The longer a squash grows, the sweeter it becomes. It is rich in Complex Carbohydrates—the slow-release kind—so your blood sugar doesn’t spike. It’s high in Beta Carotene, Vitamin C and is so very kind to help hydrate your skin during the winter months!

2 – Mushrooms

Mushrooms are a LOW calorie food with a high level of vitamins and essential minerals (aka they’re nutrient dense!).  The different varieties contain varying amounts of: Calcium, Magnesium, B Vitamins, Potassium, Selenium and Copper.

3 – Cranberries

Loaded with antioxidants (*second to the blueberry!), high in Vitamin C and Fiber, this superfood is only 45 calories per cup! In fact, its antioxidant-fighting capacity beats out spinach, broccoli, raspberries and cherries.  So much from so little!

4 – Fish & Shellfish

Wait, the Feast of the Seven Fishes isn’t until Christmas!
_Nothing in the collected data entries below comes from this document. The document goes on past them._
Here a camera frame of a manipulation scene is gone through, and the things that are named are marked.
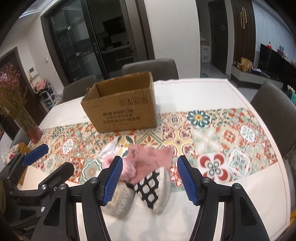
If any pink fluffy towel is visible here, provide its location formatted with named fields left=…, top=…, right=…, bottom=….
left=102, top=145, right=175, bottom=185

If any floral tissue box cover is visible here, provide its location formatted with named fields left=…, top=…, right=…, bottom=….
left=3, top=143, right=31, bottom=165

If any grey dining chair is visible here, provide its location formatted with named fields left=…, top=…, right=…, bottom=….
left=62, top=75, right=97, bottom=102
left=121, top=58, right=179, bottom=82
left=250, top=81, right=295, bottom=157
left=10, top=128, right=30, bottom=148

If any black white patterned pouch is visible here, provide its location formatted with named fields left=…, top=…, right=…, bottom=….
left=133, top=167, right=165, bottom=209

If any glass vase with dried flowers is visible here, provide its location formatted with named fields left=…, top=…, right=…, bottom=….
left=1, top=65, right=43, bottom=144

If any shoe rack with items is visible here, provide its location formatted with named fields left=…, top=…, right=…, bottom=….
left=33, top=79, right=63, bottom=112

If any grey dining chair far left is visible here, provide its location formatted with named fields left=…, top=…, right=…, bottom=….
left=62, top=75, right=97, bottom=102

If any brown cardboard box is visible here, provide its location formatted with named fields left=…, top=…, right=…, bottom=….
left=81, top=71, right=157, bottom=133

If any patterned tile tablecloth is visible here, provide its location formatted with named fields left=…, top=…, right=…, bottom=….
left=20, top=79, right=290, bottom=240

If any grey dining chair right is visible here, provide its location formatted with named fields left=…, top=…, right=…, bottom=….
left=250, top=81, right=295, bottom=157

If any grey dining chair far centre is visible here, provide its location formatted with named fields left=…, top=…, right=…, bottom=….
left=121, top=58, right=179, bottom=82

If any white tv cabinet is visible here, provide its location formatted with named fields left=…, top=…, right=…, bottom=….
left=231, top=66, right=283, bottom=89

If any black television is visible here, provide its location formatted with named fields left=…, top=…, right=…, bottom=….
left=258, top=44, right=296, bottom=86

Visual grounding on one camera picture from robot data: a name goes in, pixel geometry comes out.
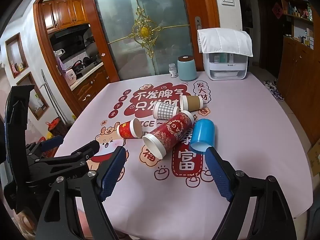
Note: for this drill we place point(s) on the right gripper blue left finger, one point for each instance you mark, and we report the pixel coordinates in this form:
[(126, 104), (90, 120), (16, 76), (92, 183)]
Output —
[(110, 171)]

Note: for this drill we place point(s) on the small white pill bottle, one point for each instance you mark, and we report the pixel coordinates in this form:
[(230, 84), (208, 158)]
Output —
[(173, 70)]

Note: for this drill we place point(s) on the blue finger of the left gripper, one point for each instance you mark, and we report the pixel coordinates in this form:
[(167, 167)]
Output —
[(87, 151), (50, 144)]

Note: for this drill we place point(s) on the teal canister with brown lid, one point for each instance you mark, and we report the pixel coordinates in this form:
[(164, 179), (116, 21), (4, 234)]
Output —
[(186, 68)]

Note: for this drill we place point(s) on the wooden upper kitchen cabinets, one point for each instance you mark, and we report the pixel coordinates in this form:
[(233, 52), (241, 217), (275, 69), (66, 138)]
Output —
[(62, 14)]

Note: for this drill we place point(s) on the tall red patterned paper cup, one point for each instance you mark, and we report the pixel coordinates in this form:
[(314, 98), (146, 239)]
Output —
[(162, 139)]

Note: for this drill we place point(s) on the grey checked paper cup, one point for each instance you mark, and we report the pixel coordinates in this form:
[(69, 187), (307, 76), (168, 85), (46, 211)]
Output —
[(164, 111)]

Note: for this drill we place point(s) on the pink printed tablecloth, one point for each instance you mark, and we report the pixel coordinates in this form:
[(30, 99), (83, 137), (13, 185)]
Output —
[(175, 197)]

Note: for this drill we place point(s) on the white quilted cloth cover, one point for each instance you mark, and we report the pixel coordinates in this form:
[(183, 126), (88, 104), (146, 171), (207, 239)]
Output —
[(224, 40)]

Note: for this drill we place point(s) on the dark wooden shelf cabinet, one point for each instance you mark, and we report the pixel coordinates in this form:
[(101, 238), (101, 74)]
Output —
[(298, 80)]

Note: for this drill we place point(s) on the small red paper cup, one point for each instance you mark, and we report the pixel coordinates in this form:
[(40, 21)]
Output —
[(130, 129)]

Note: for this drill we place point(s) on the brown sleeved paper cup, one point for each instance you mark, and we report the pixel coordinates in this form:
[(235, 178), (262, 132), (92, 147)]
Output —
[(190, 103)]

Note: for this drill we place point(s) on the frosted glass sliding door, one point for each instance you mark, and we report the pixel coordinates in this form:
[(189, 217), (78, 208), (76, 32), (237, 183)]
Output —
[(138, 38)]

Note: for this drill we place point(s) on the white countertop appliance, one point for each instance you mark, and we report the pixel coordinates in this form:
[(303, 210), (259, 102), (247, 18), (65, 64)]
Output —
[(225, 66)]

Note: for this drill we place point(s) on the blue plastic cup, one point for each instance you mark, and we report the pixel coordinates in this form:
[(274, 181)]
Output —
[(203, 136)]

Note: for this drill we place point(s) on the pink rice cooker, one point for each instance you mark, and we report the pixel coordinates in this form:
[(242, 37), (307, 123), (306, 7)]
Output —
[(70, 77)]

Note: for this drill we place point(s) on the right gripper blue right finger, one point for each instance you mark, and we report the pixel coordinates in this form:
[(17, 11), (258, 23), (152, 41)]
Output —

Well, New England’s Thanksgiving Day celebration only started incorporating turkey in 1857. Before that, it was comprised of a large assortment of all New England has to offer—including seafood! Most fish and shellfish have a wide variety of nutrients: the B Vitamins, Vitamin C, Vitamin D, Potassium, Selenium (a mineral and major antioxidant) Iron and Zinc.

5 – Turkey

When you fall asleep Thanksgiving night, your body will be psyched about all the low-fat, high-quality protein you just ate… not to mention all the Iron, Zinc, Phosphorus, Potassium and B Vitamins. In fact, all you have to eat is a 2-3 ounce portion (about the size of a half a deck of cards). But, let’s be serious, who eats that little turkey? NO ONE! (Nicely done!)

Imagine… ALL of these fabulous, body-nurturing benefits… offered up in just one meal! Now doesn’t that give you something to be Thankful for?